> **What you need to do**: Wherever the string "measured" occurs in a line of these records, report that line.

(Records drawn from a dataset)
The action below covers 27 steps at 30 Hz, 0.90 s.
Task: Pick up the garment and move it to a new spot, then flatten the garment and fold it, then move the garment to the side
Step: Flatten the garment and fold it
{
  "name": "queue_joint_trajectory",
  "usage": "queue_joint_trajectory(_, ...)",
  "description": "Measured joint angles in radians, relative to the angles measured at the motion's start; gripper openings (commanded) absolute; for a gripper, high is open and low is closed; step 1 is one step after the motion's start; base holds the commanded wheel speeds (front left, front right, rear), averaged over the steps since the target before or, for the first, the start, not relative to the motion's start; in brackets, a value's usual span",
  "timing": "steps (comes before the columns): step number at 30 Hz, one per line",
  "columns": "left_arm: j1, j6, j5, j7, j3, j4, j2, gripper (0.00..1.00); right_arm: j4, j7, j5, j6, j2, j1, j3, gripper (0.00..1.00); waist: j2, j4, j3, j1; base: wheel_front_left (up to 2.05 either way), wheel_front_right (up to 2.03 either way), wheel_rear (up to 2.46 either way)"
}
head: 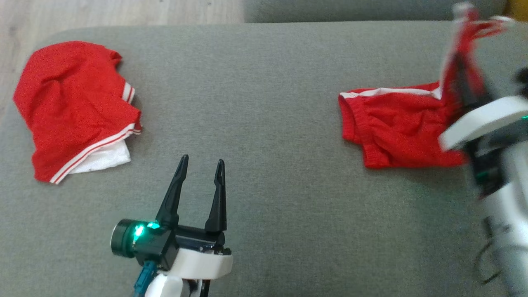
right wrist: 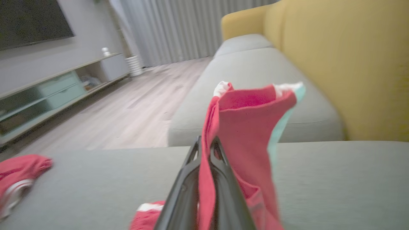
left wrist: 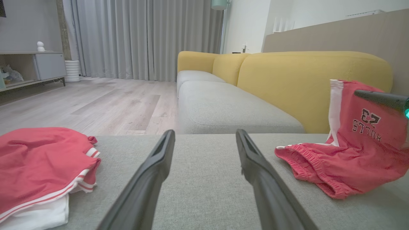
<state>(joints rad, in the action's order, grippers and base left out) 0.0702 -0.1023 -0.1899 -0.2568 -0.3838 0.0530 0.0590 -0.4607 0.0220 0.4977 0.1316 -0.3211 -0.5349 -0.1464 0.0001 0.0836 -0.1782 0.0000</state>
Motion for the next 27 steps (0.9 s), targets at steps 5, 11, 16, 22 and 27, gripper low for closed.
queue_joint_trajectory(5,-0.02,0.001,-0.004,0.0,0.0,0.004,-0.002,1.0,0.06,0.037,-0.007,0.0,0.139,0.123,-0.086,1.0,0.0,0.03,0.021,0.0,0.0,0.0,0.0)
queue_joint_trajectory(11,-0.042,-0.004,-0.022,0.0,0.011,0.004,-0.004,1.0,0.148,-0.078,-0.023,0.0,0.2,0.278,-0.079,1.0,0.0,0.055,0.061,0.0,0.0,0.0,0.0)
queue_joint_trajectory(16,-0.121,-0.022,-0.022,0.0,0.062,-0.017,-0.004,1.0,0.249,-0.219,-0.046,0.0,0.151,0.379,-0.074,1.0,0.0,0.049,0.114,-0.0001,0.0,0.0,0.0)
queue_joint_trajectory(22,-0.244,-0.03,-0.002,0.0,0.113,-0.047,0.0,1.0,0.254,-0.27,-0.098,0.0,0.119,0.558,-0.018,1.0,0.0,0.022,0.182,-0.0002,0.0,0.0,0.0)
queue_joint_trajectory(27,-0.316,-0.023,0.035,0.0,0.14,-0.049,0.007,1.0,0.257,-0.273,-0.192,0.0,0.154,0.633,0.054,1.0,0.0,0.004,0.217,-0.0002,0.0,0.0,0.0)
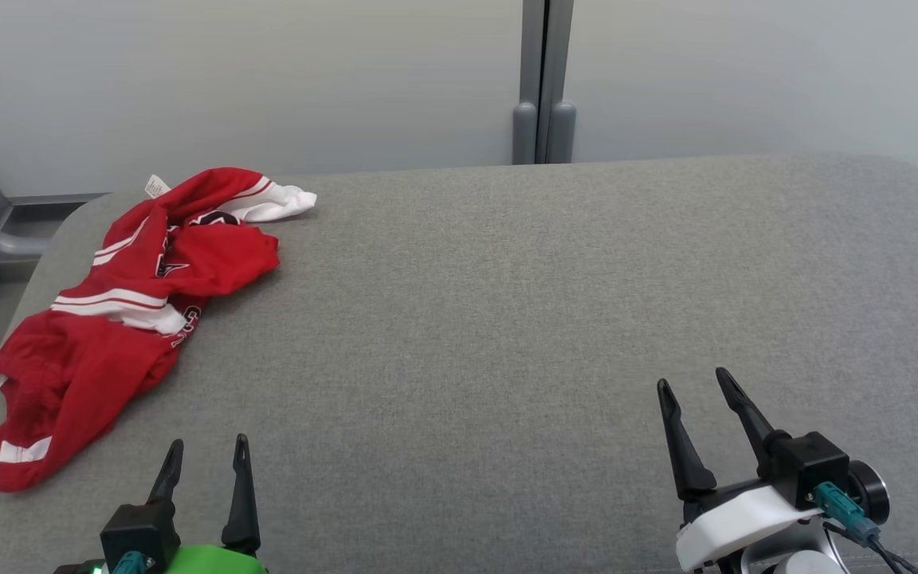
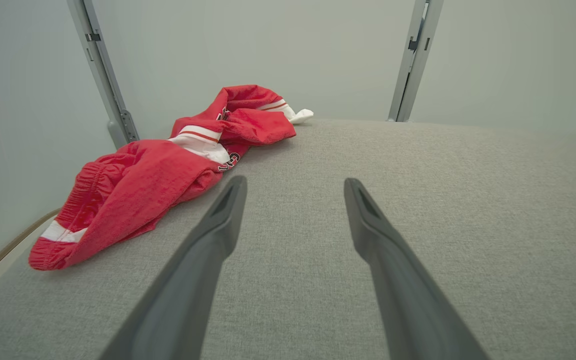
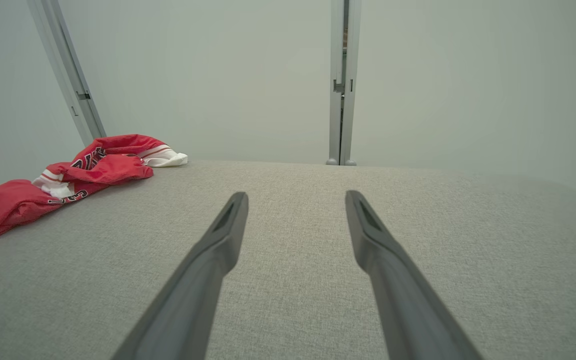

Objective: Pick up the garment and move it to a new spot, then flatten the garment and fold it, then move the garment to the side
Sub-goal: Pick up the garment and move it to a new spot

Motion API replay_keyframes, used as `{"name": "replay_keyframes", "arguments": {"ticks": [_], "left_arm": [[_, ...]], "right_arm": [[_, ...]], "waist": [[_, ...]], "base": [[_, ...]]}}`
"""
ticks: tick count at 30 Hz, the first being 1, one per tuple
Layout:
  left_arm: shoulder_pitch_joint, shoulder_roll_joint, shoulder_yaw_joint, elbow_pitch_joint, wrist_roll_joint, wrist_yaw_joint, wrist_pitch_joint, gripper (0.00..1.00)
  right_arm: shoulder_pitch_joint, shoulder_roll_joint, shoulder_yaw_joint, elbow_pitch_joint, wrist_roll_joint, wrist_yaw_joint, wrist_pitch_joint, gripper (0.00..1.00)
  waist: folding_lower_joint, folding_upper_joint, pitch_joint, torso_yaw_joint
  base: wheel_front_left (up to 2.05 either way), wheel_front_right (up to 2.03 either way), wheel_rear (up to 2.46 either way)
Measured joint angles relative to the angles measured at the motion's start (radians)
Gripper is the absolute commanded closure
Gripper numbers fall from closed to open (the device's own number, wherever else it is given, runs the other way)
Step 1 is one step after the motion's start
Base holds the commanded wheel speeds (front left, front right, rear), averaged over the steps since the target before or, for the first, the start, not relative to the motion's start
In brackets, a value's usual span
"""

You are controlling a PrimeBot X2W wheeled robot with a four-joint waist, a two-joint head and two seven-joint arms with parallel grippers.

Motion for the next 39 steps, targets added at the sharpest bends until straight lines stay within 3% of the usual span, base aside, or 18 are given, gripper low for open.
{"name": "replay_keyframes", "arguments": {"ticks": [8,26,34,39], "left_arm": [[-0.008,0.003,0.000,0.003,-0.007,0.010,0.002,0.00],[0.005,0.024,0.019,-0.020,-0.034,0.036,0.020,0.00],[0.002,0.046,0.033,-0.077,-0.049,0.045,0.063,0.00],[-0.049,0.109,0.056,-0.139,-0.049,0.044,0.137,0.00]], "right_arm": [[0.010,0.000,-0.005,-0.004,0.007,0.000,0.000,0.00],[0.009,0.000,-0.002,-0.008,0.026,0.000,0.000,0.00],[0.009,0.000,-0.012,-0.008,0.026,0.000,0.000,0.00],[0.008,0.000,-0.016,-0.009,0.022,0.000,0.000,0.00]], "waist": [[0.0000,0.0000,0.000,0.069],[0.0000,0.0000,-0.005,0.331],[0.0000,0.0000,0.005,0.332],[0.0000,0.0000,0.021,0.302]], "base": [[0.00,0.00,0.00],[0.00,0.00,0.00],[0.00,0.00,0.00],[0.00,0.00,0.00]]}}
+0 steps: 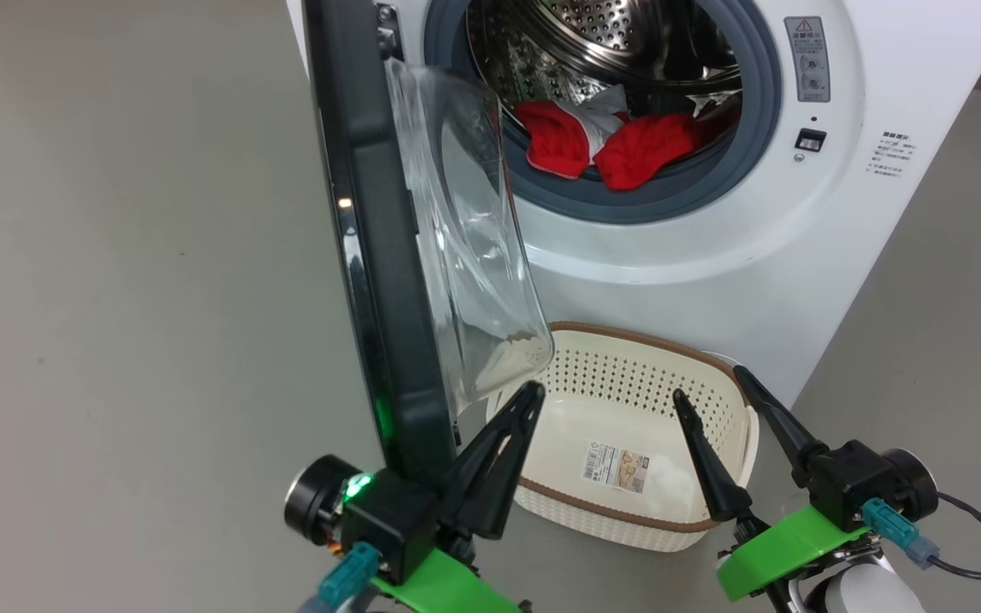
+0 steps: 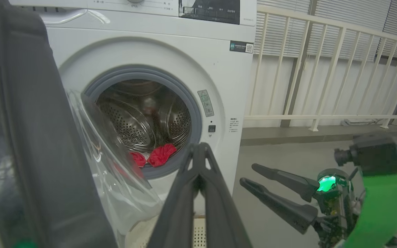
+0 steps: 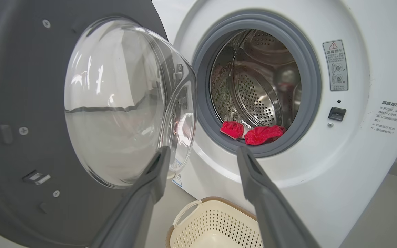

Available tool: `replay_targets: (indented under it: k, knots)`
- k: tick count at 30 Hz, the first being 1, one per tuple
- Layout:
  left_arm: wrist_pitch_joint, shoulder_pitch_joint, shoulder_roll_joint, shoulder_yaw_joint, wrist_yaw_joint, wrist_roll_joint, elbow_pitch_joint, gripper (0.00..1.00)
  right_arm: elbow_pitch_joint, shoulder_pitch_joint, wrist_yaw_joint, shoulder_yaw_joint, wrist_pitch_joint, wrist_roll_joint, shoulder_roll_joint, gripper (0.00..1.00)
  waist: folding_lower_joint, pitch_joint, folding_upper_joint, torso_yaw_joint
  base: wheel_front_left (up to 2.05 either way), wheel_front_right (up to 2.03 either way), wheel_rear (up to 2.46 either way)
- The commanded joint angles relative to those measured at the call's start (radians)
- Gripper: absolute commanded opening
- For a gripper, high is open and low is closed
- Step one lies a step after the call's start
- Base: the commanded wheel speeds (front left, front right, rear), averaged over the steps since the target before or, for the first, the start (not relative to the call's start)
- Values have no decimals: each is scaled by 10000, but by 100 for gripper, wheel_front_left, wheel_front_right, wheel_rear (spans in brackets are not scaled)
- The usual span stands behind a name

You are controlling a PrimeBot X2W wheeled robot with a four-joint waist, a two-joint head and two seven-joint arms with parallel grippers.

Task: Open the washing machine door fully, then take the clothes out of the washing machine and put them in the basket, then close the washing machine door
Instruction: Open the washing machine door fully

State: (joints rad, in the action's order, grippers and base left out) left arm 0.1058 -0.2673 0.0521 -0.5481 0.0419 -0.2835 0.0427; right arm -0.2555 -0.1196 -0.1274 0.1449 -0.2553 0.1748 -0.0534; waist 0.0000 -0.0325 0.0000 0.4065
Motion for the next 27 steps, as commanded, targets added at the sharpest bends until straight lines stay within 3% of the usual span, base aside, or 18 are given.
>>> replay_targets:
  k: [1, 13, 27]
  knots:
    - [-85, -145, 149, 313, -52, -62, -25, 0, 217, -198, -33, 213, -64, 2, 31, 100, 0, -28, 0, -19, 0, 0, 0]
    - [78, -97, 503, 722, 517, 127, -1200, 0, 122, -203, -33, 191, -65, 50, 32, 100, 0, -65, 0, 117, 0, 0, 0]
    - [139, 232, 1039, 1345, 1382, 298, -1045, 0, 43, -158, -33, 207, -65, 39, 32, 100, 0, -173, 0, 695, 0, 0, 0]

> **Result for this exercise**:
  "description": "Measured joint angles in radians, relative to the angles measured at the motion's start; gripper openings (commanded) absolute; for a gripper, high is open and low is closed; step 1 is one step after the motion's start; base holds the commanded wheel speeds (front left, front right, rear), averaged over the steps since the target before or, for the first, the start, not relative to the motion's start; in brackets, a value's usual span",
Measured joint angles relative to the angles measured at the motion's start (radians)
- The commanded joint angles relative to those measured at the call's start (radians)

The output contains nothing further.